Thursday, April 15, 2010

The view from above

Hale's Moon is not exactly the prettiest of worlds from orbit. It's a largely gray ball of rock with large patches of brown and smaller patches of green. There's virtually no surface water, and what little there is is usually transient. It's dry, dusty, and not especially inviting.

Yes. I do ask myself why I call it home, but always come back with the same answer: the other people who also call it home. That doesn't stop me from wistfully dreaming about a long vacation on the beaches of Surfer's New Paradise or in the forests on Ariel. Both, worlds far more pleasant to see from orbit.

But that wasn't the view I had. While I didn't have an actual office aboard the Orbital to call my own, the single big office going to 'Brina, I'd staked out a personal 'quiet spot' on the center deck in front of the big reinforced observation dome.

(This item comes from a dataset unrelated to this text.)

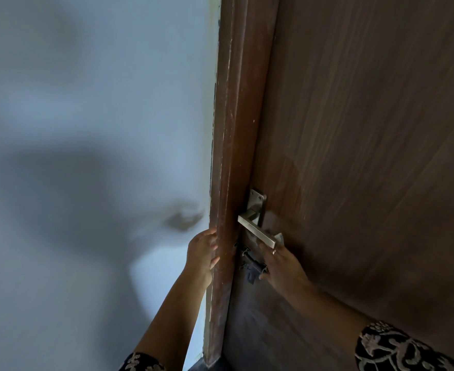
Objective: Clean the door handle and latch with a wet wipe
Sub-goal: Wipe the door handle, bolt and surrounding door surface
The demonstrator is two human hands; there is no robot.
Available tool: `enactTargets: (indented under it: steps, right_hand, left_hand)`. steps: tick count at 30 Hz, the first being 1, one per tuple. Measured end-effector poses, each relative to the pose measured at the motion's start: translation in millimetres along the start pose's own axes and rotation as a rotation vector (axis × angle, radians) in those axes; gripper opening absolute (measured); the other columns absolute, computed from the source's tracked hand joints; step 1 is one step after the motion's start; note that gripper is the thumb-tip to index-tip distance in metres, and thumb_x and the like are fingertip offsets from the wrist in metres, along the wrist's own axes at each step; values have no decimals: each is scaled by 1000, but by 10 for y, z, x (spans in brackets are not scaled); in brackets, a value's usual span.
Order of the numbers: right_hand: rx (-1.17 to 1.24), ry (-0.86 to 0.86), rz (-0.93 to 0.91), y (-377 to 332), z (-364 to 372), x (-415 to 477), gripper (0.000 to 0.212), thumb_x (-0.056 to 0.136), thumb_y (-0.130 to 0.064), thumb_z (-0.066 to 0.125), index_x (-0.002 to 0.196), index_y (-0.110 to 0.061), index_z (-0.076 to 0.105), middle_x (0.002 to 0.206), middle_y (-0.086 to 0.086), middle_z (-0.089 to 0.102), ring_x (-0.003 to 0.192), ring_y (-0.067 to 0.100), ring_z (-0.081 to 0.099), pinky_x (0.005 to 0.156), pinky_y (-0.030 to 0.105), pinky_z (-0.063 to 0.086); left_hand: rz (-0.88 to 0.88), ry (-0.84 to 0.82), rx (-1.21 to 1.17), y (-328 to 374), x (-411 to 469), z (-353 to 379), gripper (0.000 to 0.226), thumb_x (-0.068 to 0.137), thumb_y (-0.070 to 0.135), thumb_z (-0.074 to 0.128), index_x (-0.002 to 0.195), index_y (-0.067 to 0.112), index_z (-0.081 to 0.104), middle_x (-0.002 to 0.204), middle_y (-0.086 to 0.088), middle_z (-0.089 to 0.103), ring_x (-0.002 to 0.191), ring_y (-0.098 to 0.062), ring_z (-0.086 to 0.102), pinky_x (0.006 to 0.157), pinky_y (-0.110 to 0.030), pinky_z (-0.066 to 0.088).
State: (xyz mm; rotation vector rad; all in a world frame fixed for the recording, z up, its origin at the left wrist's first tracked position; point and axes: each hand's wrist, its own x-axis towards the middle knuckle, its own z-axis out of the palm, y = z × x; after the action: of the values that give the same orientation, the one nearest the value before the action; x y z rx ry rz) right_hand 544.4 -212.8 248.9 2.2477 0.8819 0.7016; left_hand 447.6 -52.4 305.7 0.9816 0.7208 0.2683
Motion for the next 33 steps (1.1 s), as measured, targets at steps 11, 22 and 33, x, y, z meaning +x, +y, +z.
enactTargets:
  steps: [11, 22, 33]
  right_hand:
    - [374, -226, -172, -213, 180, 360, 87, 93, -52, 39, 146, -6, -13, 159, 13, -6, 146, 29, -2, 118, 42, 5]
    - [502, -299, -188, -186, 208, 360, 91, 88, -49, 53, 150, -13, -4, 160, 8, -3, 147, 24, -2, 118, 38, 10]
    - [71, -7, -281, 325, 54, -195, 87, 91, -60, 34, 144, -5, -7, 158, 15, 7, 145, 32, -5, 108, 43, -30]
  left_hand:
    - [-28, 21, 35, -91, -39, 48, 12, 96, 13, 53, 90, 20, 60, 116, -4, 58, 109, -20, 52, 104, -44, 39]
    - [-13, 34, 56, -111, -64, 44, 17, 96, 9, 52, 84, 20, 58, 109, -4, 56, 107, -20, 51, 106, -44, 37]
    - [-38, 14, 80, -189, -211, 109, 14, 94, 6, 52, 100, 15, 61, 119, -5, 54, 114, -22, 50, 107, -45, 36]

The view really was spectacular. The dome was so large that, curled up on a bean bag, it felt like you were floating free in space. Kind of an ideal spot to let myself drift into the stream of consciousness thought process I needed to sort out far, far, too much information.

Research into Artificial Intelligence had a long and rocky history. The farther back you looked the sketchier the details got, but there were fragmentary records that went back even before the Exodus from Earth that Was. Expert Systems, to differentiate really intuitive assistance functions and user interfaces from truly Sentient systems, were commonplace. My own Nora project in college could pass a Turing test, but wasn't actually conscious. Nora was sapient, after a fashion, but not sentient.

There were philosophical debates laced through the research. What rights would a sentient machine have? Would they be treated the same as organic "people." Could you own a sentient machine, or would it be slavery? Did Humanity have the right to create independent intelligence? What would happen when the Singularity came and our synthetic children started to design their own descendants? Would Humanity become obsolete? Would we go to war? Would we coexist, or would we merge into something else?

My own personal feelings on the matter weren't hidden. People were people, regardless of whether they were flesh and blood or metal and plastic. It was the spark, the Ghost, that made us what we were. The shell didn't matter. To me, Lily, Krenshar, Blue and Raids were all people. Each a form of artificial intelligence. Artificial life. Individuals in their own right.

Or were they?

Lily often claimed she wasn't really sentient. Her behavior was just the result of a complex program. While neither Krenshar or Raids had started out as fully self aware machines, but had shown degrees of sentience that rivaled any organic I knew. They'd gained the Ghost Lily claimed she didn't posses.

Not everyone shared my view. Many thought war with our artificial children was inevitable. Given the existence of self-replicating combat machines attacking at least two or three known worlds, the view wasn't surprising. They were the same machines that had spawned Raids and had killed more than their share of folk. They were real. They were now. But the attitude was as old as the Exodus.

Someone had once written "Thou shalt not build a machine in the likeness of a Human mind." The origin of the quote was obscure, but the implication was clear. Artificial Intelligence and Machine Sentience were a Bad Idea®. My ideal of peaceful coexistence had been a minority viewpoint for a long time.

Lily's interaction with Ardra had changed the equation for me. While I'd known there were multiple AI research projects spread through the 'Vere, mainly in academia and corporate circles, the revelation of Ardra brought how just how complex the issue was.

Humans didn't get along with each other. We had thousands of years of history to show that. Would machines be any better? If the war machines gained sentience, would their genocidal mission against organic life become the driving force for all AI? Or would they side with Blue, who had his own agenda but wasn't bent on our destruction? What about machines like Krenshar? He'd been unstable since I'd known him, swinging between genocidal tendencies under outside influences to risking his own existence to save members of the colony. Would he side with the benevolent war machines or the benign Blue?

The Singularity might be closer than anyone realized, or it might still be generations off. The only thing I could be sure of was there was a lot going on behind the scenes. No one seemed to know the whole picture and, the deeper I dove, the more complex the picture became.

From here, feeling like I was floating in open space above Hale's Moon, I could almost . . . almost . . . bring it into focus.